Any help would be appreciated. Thanks

richgalloway · ‎07-16-2021

Removing events must be done by an indexer or heavy forwarder. It can't be done by a UF.

You'll need a transform that tells Splunk which events to discard. See https://docs.splunk.com/Documentation/Splunk/8.2.1/Forwarding/Routeandfilterdatad#Filter_event_data_... and https://community.splunk.com/t5/Getting-Data-In/Filtering-events-using-NullQueue/m-p/66392 for how to do that.

---
If this reply helps you, Karma would be appreciated.

chchanda · ‎07-20-2021

richgalloway, I am able to send the empty records to null queue but I also want to send few more to null queue(as cited in the query above). I have ingested the data using UF itself.

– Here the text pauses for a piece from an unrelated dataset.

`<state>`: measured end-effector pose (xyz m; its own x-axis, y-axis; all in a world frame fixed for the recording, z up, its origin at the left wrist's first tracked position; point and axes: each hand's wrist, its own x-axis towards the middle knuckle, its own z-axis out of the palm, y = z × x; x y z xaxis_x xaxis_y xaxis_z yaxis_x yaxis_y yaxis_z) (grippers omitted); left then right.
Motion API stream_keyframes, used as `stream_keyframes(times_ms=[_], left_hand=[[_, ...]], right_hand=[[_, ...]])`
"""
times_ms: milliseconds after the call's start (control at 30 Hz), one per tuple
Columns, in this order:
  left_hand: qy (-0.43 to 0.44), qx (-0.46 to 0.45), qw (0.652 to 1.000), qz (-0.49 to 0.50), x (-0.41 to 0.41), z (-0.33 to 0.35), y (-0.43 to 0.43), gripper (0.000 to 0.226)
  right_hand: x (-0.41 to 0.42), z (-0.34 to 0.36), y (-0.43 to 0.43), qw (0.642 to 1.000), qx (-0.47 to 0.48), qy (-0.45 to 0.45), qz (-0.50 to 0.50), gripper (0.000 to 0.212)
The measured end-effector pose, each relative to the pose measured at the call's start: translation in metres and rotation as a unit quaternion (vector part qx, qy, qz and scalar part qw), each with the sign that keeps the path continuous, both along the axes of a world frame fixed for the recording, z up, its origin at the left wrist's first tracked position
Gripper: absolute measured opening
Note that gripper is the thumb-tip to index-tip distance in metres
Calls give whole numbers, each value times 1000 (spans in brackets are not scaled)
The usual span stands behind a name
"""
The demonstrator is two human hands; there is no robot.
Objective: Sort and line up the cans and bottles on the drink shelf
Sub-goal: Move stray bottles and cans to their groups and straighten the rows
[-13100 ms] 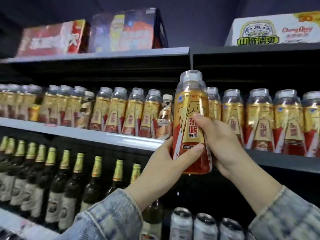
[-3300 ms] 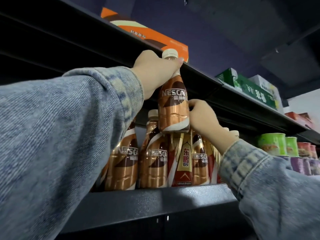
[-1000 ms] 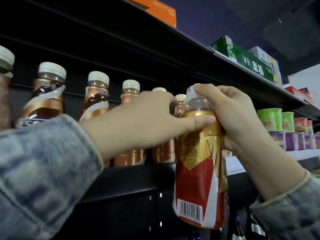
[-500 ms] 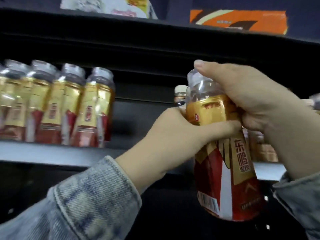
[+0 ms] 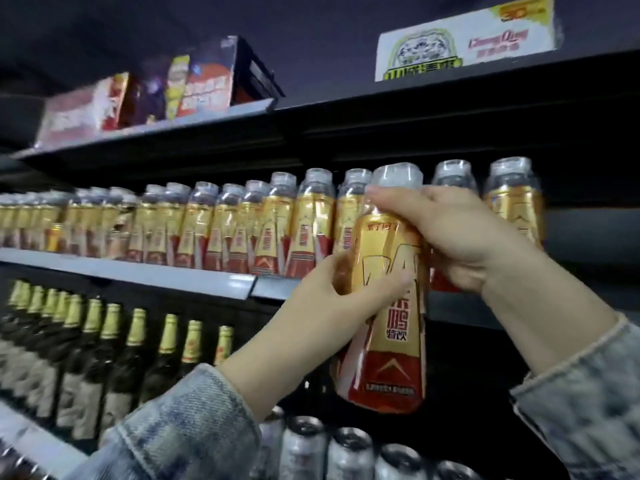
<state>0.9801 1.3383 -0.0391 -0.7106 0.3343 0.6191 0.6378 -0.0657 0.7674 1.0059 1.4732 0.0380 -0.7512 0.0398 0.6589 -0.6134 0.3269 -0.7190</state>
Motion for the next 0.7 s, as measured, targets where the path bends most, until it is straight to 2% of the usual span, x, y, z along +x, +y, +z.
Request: stream_keyframes(times_ms=[100,167,300,367,533,600,700], left_hand=[[-9,-49,997,52,-18,-16,-53,60],[-23,-65,995,67,-33,-27,-85,62],[-38,-57,993,96,-66,-40,-138,40],[-35,-50,993,104,-85,-43,-164,45],[-9,-96,985,140,-155,-51,-250,49],[-4,-87,977,194,-196,-43,-288,67],[-11,-59,955,291,-256,-23,-341,68]], right_hand=[[-26,7,-47,998,-52,16,33,41],[-44,12,-77,996,-70,18,51,32],[-83,15,-136,994,-81,20,73,32],[-105,16,-164,994,-76,14,75,31],[-165,34,-228,995,-69,36,60,34],[-189,48,-253,996,-64,47,48,38],[-224,64,-289,997,-55,55,20,52]])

richgalloway · ‎07-20-2021

Data that is already ingested can't be removed until it expires. You can hide events with the delete command, if you have that capability.

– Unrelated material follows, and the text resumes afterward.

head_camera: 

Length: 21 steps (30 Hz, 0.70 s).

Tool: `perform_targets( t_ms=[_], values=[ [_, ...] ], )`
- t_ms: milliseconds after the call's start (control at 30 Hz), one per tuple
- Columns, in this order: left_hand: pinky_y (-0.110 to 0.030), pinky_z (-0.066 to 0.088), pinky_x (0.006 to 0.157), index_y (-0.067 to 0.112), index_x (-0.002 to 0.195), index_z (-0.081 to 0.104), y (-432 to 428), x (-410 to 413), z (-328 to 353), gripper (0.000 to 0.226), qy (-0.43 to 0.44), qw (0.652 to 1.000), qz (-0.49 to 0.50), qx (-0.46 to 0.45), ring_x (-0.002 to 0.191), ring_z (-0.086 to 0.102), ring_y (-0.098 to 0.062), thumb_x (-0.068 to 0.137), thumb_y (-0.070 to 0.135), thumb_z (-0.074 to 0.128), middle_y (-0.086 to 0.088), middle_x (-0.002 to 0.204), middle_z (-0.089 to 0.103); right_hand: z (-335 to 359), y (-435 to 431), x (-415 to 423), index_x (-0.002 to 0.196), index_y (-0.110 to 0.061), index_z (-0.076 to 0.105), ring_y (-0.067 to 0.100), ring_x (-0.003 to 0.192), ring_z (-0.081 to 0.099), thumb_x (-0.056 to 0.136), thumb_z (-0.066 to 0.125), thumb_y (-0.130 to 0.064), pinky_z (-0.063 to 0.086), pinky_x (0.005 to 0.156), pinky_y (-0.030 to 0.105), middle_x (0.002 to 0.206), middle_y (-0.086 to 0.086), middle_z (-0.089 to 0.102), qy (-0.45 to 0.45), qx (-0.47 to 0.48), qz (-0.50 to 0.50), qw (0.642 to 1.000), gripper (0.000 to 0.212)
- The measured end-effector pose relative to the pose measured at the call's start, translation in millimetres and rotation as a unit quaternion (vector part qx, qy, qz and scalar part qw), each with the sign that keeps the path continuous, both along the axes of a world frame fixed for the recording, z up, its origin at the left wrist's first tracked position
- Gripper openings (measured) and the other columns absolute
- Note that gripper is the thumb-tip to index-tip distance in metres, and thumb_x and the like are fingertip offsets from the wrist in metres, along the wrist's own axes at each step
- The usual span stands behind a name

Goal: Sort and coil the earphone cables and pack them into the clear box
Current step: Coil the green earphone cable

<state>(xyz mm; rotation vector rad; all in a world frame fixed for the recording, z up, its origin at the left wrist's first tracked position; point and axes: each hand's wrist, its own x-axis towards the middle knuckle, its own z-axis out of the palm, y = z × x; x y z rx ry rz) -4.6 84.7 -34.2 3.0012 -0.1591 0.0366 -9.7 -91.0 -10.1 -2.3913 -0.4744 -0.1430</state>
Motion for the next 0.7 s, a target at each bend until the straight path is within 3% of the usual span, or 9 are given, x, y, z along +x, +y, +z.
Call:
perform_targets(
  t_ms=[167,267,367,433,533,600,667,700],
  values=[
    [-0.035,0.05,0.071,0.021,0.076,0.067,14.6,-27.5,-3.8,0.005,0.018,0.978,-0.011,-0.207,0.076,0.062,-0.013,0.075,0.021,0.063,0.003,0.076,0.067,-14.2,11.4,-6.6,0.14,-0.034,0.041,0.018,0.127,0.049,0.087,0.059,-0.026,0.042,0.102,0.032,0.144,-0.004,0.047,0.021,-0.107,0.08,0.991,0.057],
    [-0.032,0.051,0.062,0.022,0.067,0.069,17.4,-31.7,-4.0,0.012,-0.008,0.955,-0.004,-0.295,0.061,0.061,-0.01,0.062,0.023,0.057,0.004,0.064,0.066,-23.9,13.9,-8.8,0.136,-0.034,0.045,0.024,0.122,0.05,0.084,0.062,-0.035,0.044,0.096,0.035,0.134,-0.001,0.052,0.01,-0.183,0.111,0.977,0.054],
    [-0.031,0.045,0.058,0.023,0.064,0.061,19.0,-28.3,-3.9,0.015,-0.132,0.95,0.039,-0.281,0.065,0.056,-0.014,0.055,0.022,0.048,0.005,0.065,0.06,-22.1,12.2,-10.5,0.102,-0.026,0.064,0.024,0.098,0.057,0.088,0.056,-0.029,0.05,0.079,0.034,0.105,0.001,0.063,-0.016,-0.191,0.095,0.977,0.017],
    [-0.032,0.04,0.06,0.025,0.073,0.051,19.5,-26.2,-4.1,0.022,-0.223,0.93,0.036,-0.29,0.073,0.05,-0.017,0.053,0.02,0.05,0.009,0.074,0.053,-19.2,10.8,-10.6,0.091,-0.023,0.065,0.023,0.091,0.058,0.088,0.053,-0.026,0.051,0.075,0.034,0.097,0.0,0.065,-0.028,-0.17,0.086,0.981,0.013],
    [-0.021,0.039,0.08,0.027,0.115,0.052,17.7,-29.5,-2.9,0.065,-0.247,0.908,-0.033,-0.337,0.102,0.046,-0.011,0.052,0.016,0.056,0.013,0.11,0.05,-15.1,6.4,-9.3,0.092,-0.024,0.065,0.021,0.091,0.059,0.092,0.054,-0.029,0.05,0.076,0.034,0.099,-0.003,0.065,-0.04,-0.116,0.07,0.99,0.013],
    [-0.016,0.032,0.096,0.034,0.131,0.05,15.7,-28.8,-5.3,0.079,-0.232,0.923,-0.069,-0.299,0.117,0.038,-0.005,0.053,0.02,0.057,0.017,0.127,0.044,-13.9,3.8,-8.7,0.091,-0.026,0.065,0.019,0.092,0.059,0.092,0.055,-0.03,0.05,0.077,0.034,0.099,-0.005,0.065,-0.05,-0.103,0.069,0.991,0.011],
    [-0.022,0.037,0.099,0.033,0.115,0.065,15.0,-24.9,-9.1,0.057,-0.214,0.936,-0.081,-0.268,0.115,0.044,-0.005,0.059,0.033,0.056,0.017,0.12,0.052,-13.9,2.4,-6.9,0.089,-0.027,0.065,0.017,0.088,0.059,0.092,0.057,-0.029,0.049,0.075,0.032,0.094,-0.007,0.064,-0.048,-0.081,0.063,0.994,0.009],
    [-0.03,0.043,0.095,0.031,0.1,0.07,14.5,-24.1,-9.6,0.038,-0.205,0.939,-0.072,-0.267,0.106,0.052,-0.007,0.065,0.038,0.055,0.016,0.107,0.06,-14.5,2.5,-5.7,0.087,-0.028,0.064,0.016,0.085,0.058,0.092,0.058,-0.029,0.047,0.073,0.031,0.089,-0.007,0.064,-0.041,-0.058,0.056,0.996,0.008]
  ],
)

Since you already have the ability to send data to nullQueue, sending more there is just a matter of tweaking your regex or adding another transform.

---
If this reply helps you, Karma would be appreciated.

chchanda · ‎07-20-2021

@richgalloway Here I cannot use the regex because the field1 value and field2 values are same. for example,

field1	field2
abc	abc
xyz	abc
pqr	abc
qwe	abc

I want to send the data where field1 = field2. can you please suggest?

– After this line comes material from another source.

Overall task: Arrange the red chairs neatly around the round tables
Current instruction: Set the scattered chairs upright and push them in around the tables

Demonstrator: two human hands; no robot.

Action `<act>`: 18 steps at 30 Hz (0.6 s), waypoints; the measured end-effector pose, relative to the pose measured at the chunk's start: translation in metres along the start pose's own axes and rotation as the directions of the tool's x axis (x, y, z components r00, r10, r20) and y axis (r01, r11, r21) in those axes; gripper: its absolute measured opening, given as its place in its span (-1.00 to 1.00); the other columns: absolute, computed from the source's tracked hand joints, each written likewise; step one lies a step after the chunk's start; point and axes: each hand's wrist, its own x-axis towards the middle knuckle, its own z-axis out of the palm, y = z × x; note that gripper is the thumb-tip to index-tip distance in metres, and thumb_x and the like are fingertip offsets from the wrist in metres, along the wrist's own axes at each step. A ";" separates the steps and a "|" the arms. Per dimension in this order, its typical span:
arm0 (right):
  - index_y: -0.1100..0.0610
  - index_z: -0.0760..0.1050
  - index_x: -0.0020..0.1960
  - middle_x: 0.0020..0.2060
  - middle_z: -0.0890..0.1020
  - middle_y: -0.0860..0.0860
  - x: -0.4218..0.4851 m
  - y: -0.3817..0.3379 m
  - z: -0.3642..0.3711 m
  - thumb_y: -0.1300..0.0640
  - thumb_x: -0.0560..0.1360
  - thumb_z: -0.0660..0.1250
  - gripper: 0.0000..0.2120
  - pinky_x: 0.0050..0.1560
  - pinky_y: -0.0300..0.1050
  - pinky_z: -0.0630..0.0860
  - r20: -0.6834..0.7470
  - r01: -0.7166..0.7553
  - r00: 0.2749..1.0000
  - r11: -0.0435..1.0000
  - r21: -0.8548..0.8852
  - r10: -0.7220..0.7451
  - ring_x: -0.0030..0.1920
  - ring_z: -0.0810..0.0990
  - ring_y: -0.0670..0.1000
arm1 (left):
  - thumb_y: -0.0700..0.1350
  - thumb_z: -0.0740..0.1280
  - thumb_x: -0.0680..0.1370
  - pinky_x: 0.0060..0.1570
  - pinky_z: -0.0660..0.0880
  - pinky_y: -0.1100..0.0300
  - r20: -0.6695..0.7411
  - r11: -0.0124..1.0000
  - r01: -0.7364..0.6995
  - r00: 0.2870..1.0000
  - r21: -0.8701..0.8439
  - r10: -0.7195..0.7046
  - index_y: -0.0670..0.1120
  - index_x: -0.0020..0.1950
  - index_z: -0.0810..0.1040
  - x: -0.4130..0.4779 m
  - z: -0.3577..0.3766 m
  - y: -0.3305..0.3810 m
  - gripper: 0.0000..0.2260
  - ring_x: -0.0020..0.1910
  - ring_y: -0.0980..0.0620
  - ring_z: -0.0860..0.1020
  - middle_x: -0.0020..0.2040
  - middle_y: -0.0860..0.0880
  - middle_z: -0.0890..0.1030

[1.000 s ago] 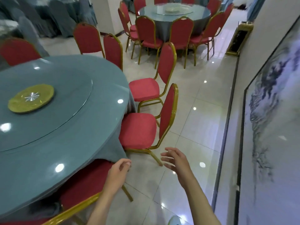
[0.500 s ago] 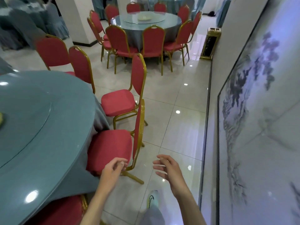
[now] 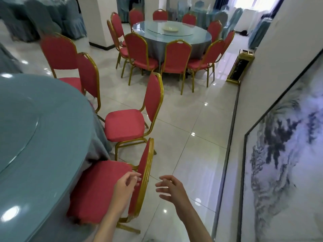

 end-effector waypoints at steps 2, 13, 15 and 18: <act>0.11 0.61 0.17 -0.06 0.76 0.08 0.020 -0.013 -0.002 0.11 0.64 0.32 -0.84 0.07 0.02 0.68 0.021 -0.022 1.000 1.000 -0.007 0.022 0.00 0.75 0.11 | -0.13 0.28 0.69 -0.05 0.60 0.19 -0.023 1.000 0.012 1.000 -0.003 -0.012 0.05 0.05 0.68 0.017 0.012 0.009 -0.81 -0.04 0.08 0.69 -0.06 0.05 0.73; 0.15 0.61 0.19 0.00 0.75 0.15 0.179 -0.099 -0.093 0.14 0.67 0.28 -0.82 0.17 0.12 0.63 0.113 -0.059 0.993 0.992 0.115 0.046 0.07 0.73 0.18 | -0.14 0.30 0.67 -0.14 0.54 0.36 -0.160 0.985 -0.014 0.986 0.173 0.042 0.12 0.07 0.65 0.133 0.101 0.074 -0.82 -0.05 0.17 0.66 -0.08 0.13 0.72; 0.15 0.61 0.19 0.02 0.74 0.16 0.210 -0.129 -0.115 0.13 0.67 0.27 -0.81 0.19 0.15 0.62 0.137 -0.043 0.990 0.995 0.094 0.030 0.07 0.73 0.18 | -0.19 0.30 0.67 -0.09 0.58 0.29 -0.199 0.994 0.015 0.980 0.107 0.007 0.06 0.05 0.67 0.167 0.128 0.087 -0.80 -0.10 0.14 0.68 -0.10 0.08 0.73; 0.15 0.61 0.19 0.02 0.74 0.16 0.243 -0.180 -0.147 0.11 0.68 0.26 -0.80 0.17 0.12 0.63 0.154 -0.012 0.988 0.996 0.085 -0.001 0.06 0.73 0.17 | -0.26 0.28 0.66 -0.15 0.58 0.19 -0.225 0.998 0.057 0.973 0.005 -0.055 -0.04 0.05 0.66 0.215 0.165 0.113 -0.81 -0.14 -0.03 0.68 -0.14 -0.02 0.72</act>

richgalloway · ‎07-20-2021

Depending on the props.conf settings, the transform likely is applied before field extractions so the regex should be based on the raw data rather than on individual fields.

---
If this reply helps you, Karma would be appreciated.

chchanda · ‎07-20-2021

@richgalloway

This is my props.conf :

[<sourcetype>]
CHARSET = UTF-8
SHOULD_LINEMERGE = false
NO_BINARY_CHECK = true
LINE_BREAKER = ([\r\n]+)
NO_BINARY_CHECK = true
INDEXED_EXTRACTIONS = csv
KV_MODE = none
category = Structured
disabled = false
pulldown_type = true
TRANSFORMS-set = eliminate-null_data
description=Comma-separated value format. Set header and other settings in "Delimited Settings"

transforms.conf:

[eliminate-null_data]
REGEX=<my regex>
DEST_KEY = queue
FORMAT = nullQueue

Note: the data flow can be stopped in order to send the desired data to null queue.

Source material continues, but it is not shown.